INSTRUCTIONS TO FOLLOW
From the records below, copy out exactly the lines from the one containing "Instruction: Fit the" to the one containing "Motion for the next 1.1", both included. Add nothing else.

Dataset records
________________

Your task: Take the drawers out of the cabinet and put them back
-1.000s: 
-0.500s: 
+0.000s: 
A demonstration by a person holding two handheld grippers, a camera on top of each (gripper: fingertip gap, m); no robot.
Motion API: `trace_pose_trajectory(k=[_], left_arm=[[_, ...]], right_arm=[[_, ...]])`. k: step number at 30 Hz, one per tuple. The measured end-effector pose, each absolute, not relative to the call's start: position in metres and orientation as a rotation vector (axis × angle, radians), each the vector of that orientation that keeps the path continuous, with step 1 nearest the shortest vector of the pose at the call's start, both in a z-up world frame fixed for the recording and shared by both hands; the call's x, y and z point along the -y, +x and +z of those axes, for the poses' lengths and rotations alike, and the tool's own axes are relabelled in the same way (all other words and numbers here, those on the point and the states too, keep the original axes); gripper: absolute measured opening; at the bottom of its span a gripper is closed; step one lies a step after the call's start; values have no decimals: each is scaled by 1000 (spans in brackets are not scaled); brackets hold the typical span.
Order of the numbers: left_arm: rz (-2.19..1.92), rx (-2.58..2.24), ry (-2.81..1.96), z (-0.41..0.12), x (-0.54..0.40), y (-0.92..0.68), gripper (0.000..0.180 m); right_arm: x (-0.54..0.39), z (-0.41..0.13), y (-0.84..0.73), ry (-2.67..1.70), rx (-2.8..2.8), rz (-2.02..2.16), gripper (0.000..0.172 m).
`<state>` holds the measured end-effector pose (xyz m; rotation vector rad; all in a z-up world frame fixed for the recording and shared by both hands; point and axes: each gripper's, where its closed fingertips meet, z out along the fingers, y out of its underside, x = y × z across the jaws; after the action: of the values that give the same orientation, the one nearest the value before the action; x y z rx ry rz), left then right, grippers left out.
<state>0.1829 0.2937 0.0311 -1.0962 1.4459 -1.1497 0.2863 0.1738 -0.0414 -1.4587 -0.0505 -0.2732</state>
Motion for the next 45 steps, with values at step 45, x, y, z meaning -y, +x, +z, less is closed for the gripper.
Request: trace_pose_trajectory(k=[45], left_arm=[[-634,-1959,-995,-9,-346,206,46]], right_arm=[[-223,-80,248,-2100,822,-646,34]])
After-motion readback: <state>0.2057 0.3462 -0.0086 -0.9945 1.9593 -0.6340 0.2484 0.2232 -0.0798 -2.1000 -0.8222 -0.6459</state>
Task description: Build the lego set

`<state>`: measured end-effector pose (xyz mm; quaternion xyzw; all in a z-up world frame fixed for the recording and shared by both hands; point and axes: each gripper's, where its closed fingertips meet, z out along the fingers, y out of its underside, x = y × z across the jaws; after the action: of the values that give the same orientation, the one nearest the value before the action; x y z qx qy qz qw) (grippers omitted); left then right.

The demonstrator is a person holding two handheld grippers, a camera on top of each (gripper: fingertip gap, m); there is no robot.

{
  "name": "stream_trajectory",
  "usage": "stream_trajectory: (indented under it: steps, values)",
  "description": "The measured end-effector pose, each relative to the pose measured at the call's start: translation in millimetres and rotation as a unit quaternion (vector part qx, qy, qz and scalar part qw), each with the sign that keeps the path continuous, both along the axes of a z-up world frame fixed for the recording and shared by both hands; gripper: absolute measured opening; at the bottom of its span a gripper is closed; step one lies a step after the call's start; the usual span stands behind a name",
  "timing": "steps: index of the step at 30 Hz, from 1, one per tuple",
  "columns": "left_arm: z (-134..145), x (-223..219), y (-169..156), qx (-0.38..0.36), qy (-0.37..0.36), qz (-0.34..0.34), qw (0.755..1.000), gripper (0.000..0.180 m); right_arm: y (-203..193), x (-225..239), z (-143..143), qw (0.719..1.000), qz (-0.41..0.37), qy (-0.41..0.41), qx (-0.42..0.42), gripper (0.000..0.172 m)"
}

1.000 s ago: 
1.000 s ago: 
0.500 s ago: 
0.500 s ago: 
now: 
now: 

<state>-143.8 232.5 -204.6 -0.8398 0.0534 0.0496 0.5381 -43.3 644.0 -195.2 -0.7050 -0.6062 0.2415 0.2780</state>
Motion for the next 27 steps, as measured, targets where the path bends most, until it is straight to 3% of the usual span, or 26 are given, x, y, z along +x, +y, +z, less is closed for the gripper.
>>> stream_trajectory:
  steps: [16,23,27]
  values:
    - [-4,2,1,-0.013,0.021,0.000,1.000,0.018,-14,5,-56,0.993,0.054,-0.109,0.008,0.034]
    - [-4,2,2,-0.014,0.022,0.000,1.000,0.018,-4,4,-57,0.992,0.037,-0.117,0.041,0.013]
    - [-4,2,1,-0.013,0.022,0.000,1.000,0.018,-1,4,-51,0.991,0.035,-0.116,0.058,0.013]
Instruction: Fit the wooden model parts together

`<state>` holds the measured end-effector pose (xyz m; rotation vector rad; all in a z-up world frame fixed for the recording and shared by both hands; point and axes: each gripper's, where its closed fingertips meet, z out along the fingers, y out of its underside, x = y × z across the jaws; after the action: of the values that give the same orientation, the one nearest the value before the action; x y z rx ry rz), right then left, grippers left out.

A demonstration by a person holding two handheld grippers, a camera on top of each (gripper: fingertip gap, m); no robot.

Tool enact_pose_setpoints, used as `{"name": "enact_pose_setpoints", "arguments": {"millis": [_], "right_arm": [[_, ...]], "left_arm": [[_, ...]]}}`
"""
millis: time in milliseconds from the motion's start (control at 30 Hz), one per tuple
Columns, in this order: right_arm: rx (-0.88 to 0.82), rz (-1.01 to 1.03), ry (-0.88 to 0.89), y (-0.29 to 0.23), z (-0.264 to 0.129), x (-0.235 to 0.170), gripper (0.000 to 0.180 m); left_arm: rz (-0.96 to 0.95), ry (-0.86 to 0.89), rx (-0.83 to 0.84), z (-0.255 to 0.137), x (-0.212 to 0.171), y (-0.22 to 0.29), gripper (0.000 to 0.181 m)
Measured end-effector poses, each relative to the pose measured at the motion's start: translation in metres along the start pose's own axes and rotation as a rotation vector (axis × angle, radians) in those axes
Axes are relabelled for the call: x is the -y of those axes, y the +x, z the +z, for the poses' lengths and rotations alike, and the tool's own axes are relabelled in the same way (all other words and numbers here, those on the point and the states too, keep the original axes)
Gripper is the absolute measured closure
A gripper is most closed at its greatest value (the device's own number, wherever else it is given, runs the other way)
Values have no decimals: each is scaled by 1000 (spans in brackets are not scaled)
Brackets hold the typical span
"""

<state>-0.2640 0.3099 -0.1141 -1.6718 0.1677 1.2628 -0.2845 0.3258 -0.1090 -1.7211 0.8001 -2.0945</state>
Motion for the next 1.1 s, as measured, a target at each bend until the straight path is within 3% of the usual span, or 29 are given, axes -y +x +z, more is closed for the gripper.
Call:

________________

EXPECTED ANSWER
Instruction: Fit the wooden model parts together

`<state>` holds the measured end-effector pose (xyz m; rotation vector rad; all in a z-up world frame fixed for the recording and shared by both hands; point and axes: each gripper's, where its closed fingertips meet, z out along the fingers, y out of its underside, x = y × z across the jaws; after the action: of the values that give the same orientation, the one nearest the value before the action; x y z rx ry rz), right then left, grippers left out.

A demonstration by a person holding two handheld grippers, a camera on top of each (gripper: fingertip gap, m); no robot.

Tool enact_pose_setpoints, used as `{"name": "enact_pose_setpoints", "arguments": {"millis": [_], "right_arm": [[_, ...]], "left_arm": [[_, ...]]}}`
"""
millis: time in milliseconds from the motion's start (control at 30 Hz), one per tuple
Columns, in this order: right_arm: rx (-0.88 to 0.82), rz (-1.01 to 1.03), ry (-0.88 to 0.89), y (-0.29 to 0.23), z (-0.264 to 0.129), x (-0.235 to 0.170), gripper (0.000 to 0.180 m); left_arm: rz (-0.96 to 0.95), ry (-0.86 to 0.89), rx (-0.83 to 0.84), z (-0.255 to 0.137), x (-0.212 to 0.171), y (-0.22 to 0.29), gripper (0.000 to 0.181 m)
Measured end-effector poses, each relative to the pose measured at the motion's start: translation in metres along the start pose's own axes and rotation as a rotation vector (axis × angle, radians) in those axes
Axes are relabelled for the call: x is the -y of those axes, y the +x, z the +z, for the poses' lengths and rotations alike, and the tool's own axes are relabelled in the same way (all other words and numbers here, those on the point and the states too, keep the original axes)
Gripper is the absolute measured closure
A gripper is most closed at its greatest value (the device's own number, wherever else it is given, runs the other way)
Values have no decimals: each is scaled by 1000 (spans in brackets are not scaled)
Brackets hold the typical span
"""

<state>-0.2640 0.3099 -0.1141 -1.6718 0.1677 1.2628 -0.2845 0.3258 -0.1090 -1.7211 0.8001 -2.0945</state>
Motion for the next 1.1 s, as measured, a target at each bend until the straight path is within 3% of the usual span, or 29 are given, axes -y +x +z, more is closed for the gripper.

This finishes the answer to the exercise.